Reproduce verbatim the lines of the material below, starting at the line with "white tube bottle: x=51 y=131 stays put" and ending at the line with "This document puts", both inclusive; skip the rest.

[Data provided — start]

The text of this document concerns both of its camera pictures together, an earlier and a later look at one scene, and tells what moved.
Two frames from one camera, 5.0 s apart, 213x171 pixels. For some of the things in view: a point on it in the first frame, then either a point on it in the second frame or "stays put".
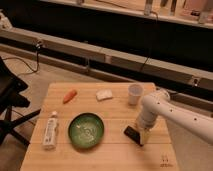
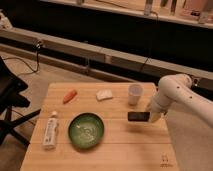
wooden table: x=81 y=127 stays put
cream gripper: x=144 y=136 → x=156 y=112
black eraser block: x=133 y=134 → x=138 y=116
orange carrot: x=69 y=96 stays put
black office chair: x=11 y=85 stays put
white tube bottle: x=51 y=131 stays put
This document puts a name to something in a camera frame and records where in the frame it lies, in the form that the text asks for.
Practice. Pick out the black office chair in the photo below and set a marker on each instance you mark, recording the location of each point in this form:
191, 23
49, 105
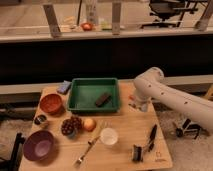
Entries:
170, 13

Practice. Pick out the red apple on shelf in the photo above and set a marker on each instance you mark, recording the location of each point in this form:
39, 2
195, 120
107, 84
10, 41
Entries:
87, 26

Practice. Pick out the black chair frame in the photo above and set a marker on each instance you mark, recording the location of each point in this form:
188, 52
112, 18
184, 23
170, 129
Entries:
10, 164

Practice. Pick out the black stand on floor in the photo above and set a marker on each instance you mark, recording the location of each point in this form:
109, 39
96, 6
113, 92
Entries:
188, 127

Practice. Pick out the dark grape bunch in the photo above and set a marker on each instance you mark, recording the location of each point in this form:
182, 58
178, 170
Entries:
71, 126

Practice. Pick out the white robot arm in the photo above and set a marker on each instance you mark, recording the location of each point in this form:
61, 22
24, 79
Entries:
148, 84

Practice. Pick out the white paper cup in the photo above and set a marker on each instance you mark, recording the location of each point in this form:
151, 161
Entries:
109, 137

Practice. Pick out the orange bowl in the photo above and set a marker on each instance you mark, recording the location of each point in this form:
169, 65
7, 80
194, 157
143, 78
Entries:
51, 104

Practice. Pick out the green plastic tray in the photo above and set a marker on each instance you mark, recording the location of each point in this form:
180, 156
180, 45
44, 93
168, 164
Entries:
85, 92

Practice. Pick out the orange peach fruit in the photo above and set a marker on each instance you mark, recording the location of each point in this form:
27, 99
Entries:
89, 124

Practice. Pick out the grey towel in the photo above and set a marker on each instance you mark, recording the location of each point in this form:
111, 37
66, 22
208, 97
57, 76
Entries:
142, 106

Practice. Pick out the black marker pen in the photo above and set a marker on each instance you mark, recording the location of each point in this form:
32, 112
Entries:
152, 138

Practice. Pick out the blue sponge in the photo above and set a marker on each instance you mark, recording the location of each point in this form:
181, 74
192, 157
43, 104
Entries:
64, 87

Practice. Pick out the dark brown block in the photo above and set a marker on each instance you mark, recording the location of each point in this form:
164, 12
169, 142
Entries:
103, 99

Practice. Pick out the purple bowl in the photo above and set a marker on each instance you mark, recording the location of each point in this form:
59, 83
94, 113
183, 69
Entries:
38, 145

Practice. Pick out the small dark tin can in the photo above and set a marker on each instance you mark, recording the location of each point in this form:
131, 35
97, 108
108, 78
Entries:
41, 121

[Data provided — finish]
[Data provided — start]

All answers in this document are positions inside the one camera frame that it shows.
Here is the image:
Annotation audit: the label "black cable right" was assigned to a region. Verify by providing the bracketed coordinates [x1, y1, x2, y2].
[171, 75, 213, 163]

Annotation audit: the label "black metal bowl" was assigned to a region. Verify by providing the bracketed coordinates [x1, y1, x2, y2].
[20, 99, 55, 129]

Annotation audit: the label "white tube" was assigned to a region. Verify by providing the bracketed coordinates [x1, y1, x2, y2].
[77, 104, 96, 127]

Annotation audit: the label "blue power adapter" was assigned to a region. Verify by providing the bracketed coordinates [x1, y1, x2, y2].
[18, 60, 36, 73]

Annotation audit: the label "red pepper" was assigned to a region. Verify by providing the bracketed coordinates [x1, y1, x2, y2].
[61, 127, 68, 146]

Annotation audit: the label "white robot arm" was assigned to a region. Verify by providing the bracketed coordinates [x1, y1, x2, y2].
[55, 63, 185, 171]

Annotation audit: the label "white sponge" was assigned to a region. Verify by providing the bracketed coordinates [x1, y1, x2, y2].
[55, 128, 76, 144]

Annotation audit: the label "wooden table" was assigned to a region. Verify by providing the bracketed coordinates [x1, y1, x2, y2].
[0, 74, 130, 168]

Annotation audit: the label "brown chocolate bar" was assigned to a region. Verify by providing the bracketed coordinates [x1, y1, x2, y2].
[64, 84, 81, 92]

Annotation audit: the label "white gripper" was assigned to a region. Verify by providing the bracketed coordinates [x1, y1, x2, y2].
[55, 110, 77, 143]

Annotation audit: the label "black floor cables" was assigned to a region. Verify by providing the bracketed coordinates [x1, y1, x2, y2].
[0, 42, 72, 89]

[Data provided — finish]
[Data provided — start]

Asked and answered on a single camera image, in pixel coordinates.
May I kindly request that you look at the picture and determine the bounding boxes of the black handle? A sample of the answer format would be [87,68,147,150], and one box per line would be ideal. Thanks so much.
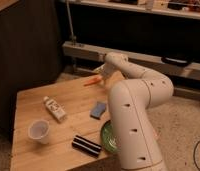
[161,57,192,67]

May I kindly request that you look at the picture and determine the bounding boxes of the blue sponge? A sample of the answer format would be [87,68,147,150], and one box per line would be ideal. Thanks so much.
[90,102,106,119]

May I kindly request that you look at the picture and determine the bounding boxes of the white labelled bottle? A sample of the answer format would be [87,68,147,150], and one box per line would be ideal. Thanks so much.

[Data provided — finish]

Finished exercise:
white tube bottle: x=51 y=131 stays put
This document puts a name to something in a camera frame and records where in the frame it lies, in the form that the text asks for.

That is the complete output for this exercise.